What the exercise asks. From the line containing "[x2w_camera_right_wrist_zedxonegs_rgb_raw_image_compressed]" to the line containing "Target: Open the" in the records below, set down every line exactly as it stands, both ends included, and skip the pictures.

*** Opening of Data for the task ***

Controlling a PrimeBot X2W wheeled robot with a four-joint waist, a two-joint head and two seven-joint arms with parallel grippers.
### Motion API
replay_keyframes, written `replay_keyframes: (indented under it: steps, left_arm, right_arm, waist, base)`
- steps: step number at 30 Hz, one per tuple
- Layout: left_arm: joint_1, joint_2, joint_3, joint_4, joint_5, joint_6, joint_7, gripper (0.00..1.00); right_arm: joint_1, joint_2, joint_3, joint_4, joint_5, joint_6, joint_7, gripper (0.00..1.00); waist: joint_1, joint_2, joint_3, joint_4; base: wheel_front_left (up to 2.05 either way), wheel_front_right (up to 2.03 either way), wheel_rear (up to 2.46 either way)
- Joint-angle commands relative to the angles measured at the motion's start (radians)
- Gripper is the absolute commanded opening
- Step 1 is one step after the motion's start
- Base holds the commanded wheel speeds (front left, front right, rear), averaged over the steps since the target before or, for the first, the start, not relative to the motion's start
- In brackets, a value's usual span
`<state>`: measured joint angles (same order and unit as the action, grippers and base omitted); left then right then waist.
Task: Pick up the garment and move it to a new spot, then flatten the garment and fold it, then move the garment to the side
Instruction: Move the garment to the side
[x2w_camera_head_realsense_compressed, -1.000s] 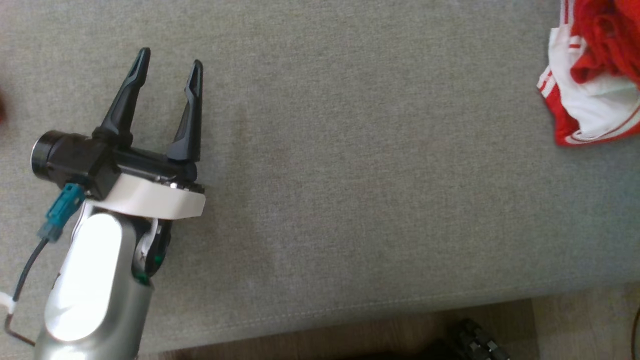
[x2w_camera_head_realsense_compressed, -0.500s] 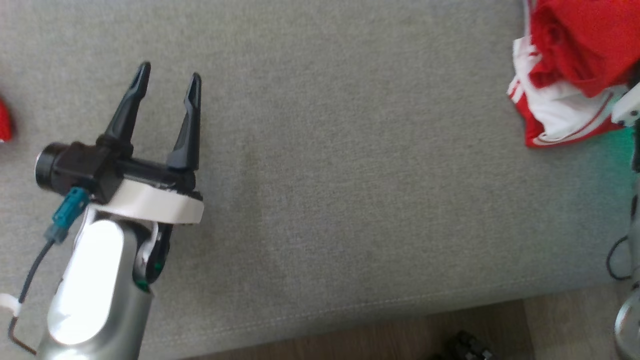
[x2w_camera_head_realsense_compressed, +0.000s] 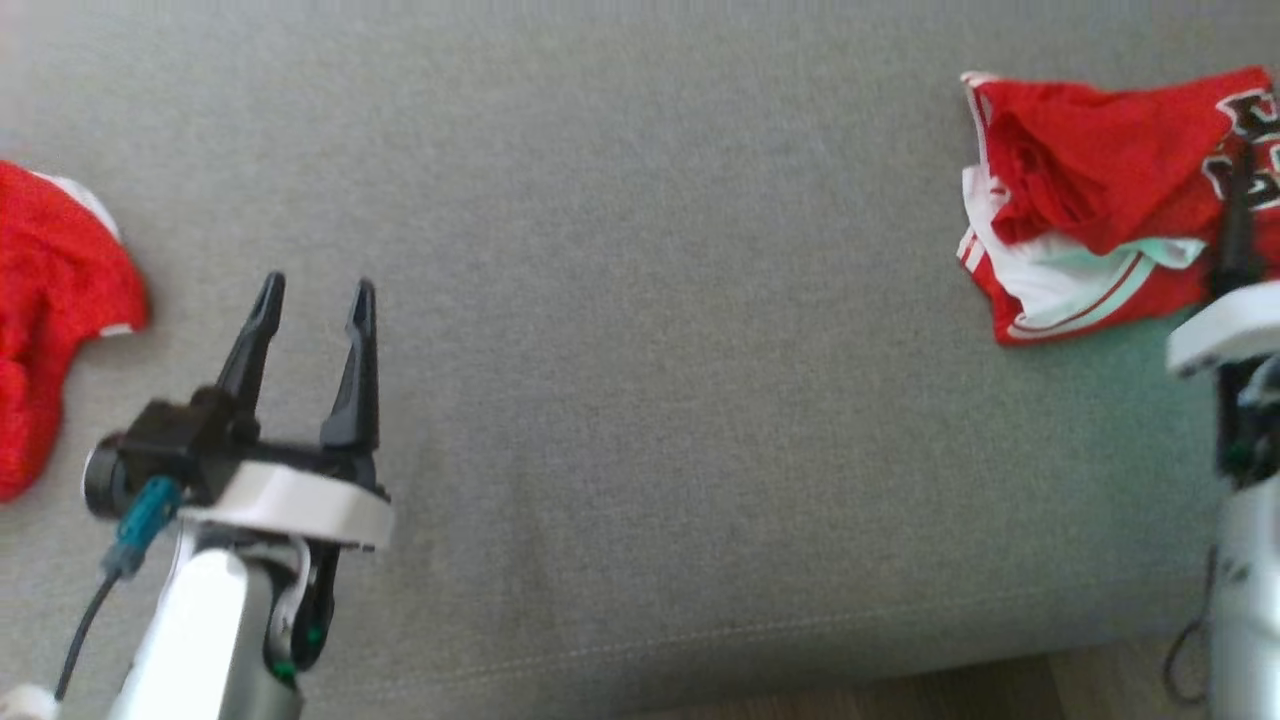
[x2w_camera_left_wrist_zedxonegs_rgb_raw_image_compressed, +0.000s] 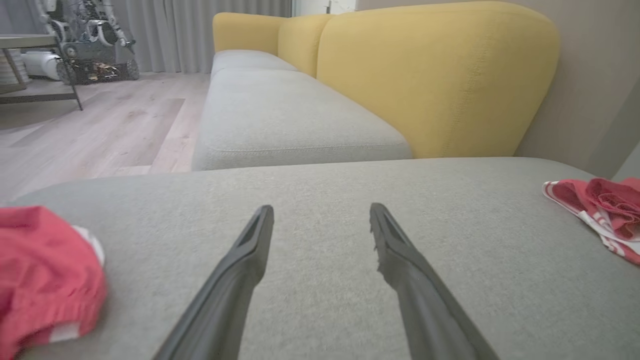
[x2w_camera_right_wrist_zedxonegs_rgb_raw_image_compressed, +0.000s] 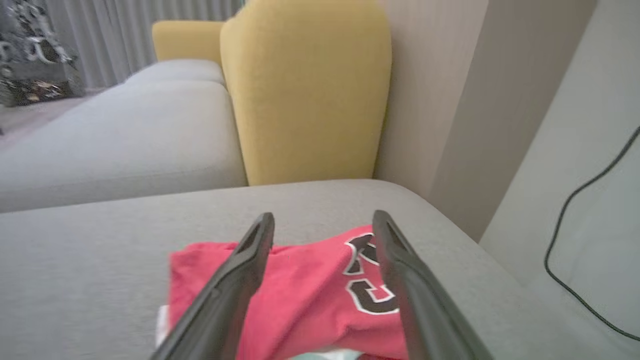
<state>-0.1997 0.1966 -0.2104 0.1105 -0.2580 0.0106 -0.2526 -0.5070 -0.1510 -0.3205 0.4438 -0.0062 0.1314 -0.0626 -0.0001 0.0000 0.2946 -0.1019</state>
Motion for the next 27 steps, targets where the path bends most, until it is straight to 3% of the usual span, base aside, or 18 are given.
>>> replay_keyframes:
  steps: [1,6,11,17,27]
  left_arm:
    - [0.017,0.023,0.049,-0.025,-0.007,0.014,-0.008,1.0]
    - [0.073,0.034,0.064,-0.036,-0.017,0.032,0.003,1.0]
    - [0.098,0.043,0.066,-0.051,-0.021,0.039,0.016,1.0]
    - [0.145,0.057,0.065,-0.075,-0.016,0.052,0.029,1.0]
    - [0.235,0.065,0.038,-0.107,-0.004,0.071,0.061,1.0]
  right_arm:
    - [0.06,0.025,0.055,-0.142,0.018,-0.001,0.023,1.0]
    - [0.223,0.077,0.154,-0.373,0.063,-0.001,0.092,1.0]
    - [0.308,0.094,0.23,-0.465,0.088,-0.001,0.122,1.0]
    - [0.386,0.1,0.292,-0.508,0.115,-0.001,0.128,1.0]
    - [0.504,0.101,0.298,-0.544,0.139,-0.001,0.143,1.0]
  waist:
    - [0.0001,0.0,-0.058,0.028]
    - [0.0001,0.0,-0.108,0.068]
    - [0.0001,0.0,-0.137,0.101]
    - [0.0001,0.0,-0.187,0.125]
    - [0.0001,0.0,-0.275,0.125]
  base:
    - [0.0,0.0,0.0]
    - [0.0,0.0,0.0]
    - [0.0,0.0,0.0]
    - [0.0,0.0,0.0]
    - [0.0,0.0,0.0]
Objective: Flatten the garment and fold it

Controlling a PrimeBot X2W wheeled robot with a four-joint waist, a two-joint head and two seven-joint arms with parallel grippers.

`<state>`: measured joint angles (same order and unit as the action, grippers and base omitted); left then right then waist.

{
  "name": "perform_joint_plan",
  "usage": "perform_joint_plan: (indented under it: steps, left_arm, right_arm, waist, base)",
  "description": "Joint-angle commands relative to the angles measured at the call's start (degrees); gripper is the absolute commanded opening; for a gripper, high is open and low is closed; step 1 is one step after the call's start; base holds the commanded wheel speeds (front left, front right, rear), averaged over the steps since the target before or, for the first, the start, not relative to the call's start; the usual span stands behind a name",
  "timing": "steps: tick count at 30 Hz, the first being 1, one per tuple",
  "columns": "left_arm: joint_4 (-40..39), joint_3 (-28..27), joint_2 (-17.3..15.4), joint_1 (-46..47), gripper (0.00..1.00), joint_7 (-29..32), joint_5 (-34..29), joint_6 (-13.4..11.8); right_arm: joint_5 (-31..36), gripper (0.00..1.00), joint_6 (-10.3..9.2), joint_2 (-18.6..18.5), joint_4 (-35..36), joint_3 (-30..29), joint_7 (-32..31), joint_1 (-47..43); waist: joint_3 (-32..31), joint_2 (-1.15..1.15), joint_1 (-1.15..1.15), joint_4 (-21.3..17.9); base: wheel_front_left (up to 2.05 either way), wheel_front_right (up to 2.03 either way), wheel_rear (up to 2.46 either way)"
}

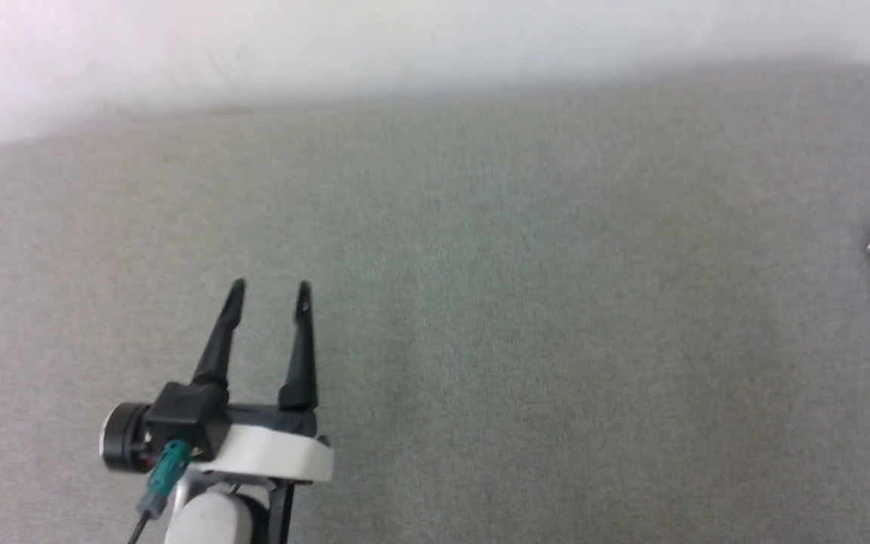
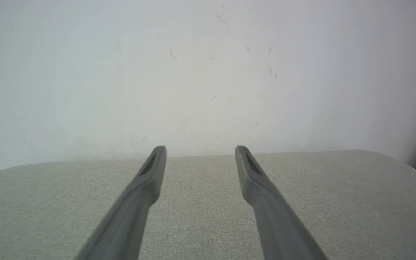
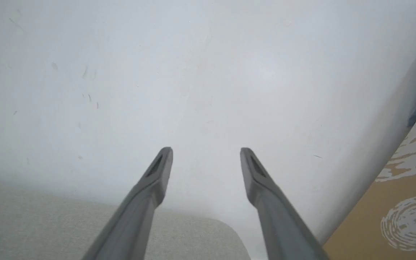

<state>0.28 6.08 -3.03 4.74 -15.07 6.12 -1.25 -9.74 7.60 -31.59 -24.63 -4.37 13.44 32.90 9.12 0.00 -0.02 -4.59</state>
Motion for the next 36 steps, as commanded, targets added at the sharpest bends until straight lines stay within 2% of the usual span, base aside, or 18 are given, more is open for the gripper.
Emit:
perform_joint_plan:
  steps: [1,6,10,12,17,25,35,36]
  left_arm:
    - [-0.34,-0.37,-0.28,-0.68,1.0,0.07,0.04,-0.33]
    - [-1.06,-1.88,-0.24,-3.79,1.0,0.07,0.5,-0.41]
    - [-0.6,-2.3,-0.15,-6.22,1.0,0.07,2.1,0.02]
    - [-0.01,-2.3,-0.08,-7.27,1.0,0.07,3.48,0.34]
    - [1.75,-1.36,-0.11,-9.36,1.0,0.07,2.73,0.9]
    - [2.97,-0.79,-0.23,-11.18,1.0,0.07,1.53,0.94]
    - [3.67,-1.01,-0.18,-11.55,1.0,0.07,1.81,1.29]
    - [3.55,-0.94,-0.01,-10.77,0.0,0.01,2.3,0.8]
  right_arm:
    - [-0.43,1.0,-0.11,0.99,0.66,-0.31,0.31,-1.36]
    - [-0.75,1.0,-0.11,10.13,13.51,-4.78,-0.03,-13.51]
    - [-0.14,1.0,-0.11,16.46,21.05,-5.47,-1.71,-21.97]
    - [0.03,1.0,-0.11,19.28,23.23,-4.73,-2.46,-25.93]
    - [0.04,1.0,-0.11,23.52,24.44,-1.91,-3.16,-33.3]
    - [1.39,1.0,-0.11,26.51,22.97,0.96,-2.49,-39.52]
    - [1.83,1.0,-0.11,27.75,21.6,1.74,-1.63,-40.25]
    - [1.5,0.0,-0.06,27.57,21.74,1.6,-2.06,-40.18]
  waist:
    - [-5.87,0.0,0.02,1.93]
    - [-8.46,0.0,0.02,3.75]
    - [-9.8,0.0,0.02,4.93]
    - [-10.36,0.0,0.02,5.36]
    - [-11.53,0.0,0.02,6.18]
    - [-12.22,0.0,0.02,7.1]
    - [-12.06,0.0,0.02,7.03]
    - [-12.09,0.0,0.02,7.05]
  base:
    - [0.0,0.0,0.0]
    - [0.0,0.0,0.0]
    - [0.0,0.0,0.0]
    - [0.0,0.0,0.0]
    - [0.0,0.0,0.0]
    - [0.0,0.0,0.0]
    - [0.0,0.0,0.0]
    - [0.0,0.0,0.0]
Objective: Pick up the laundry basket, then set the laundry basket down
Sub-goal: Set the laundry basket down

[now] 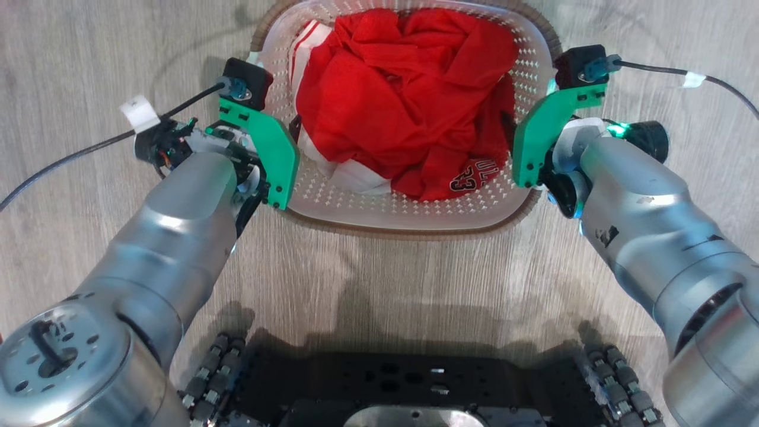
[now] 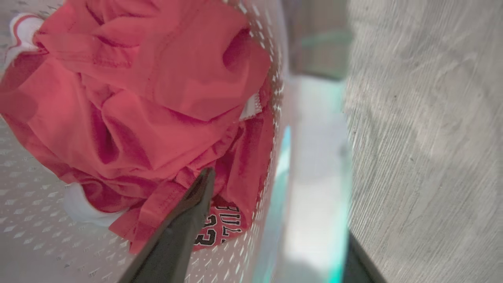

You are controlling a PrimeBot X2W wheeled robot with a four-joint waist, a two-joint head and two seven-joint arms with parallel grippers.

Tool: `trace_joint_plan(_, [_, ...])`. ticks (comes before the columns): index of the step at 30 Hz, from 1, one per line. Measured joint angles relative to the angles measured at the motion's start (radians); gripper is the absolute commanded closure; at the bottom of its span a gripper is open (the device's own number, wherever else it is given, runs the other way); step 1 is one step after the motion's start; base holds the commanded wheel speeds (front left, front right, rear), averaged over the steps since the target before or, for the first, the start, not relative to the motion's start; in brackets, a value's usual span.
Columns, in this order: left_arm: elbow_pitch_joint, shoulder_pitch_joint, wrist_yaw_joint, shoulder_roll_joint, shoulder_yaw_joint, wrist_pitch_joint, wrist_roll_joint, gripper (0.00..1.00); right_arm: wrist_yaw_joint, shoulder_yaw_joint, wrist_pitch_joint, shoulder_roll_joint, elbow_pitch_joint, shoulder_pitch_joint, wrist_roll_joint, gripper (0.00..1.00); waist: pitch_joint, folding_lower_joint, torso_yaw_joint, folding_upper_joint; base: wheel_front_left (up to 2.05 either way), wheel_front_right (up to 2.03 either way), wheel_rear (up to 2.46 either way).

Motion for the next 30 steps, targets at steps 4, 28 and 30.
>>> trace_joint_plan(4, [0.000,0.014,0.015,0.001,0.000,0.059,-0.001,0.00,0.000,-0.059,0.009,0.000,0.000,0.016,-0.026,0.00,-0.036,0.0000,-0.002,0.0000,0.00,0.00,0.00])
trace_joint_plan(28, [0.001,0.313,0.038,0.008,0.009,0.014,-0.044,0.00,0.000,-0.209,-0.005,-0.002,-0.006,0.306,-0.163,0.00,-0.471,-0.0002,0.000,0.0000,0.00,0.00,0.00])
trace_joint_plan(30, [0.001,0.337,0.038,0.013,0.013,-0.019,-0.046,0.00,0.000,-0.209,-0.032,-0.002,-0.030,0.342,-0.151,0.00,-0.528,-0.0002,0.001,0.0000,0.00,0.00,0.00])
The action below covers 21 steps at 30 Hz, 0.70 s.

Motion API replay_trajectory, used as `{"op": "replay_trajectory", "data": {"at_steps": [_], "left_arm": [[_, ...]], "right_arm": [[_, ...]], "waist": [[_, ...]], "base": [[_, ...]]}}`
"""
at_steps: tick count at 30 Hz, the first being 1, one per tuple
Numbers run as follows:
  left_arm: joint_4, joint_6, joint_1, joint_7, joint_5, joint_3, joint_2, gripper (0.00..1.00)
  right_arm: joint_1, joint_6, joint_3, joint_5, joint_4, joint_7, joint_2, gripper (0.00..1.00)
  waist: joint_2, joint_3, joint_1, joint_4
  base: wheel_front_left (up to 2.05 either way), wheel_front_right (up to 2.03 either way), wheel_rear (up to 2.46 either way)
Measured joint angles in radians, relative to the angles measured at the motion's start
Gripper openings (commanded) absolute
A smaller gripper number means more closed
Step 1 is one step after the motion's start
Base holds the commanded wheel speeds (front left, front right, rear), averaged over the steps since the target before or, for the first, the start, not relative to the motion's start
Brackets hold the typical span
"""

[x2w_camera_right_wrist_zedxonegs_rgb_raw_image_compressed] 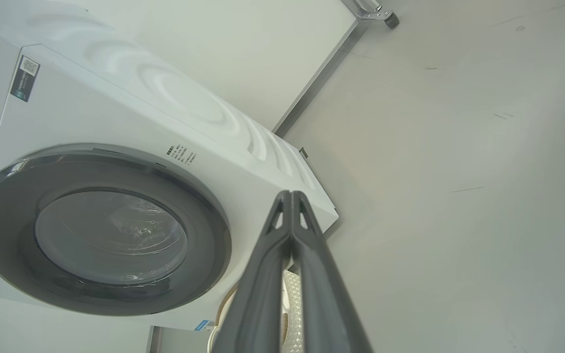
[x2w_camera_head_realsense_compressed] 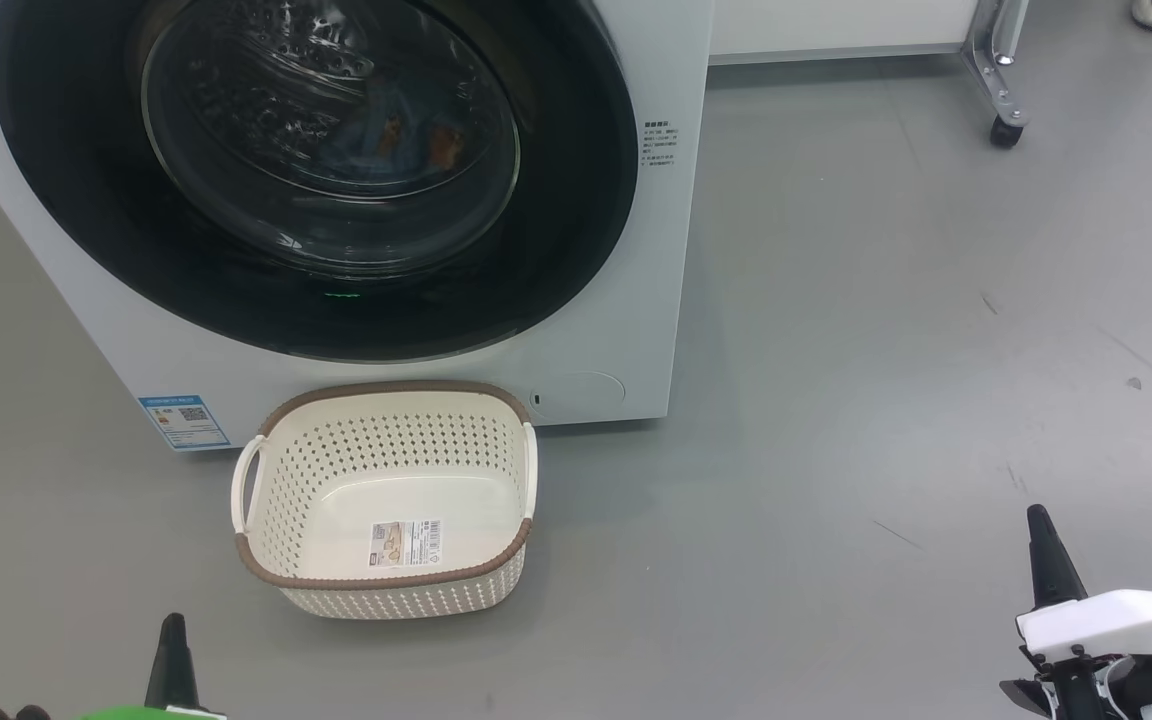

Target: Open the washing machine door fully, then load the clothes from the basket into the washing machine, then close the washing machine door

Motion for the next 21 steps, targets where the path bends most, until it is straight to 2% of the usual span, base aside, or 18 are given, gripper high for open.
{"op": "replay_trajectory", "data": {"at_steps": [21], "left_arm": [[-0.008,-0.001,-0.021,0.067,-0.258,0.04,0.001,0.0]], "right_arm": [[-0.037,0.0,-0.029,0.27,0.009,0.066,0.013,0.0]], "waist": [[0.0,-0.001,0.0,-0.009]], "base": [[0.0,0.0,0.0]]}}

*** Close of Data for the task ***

Answer to the problem.
[x2w_camera_right_wrist_zedxonegs_rgb_raw_image_compressed] 
[x2w_camera_head_realsense_compressed] 

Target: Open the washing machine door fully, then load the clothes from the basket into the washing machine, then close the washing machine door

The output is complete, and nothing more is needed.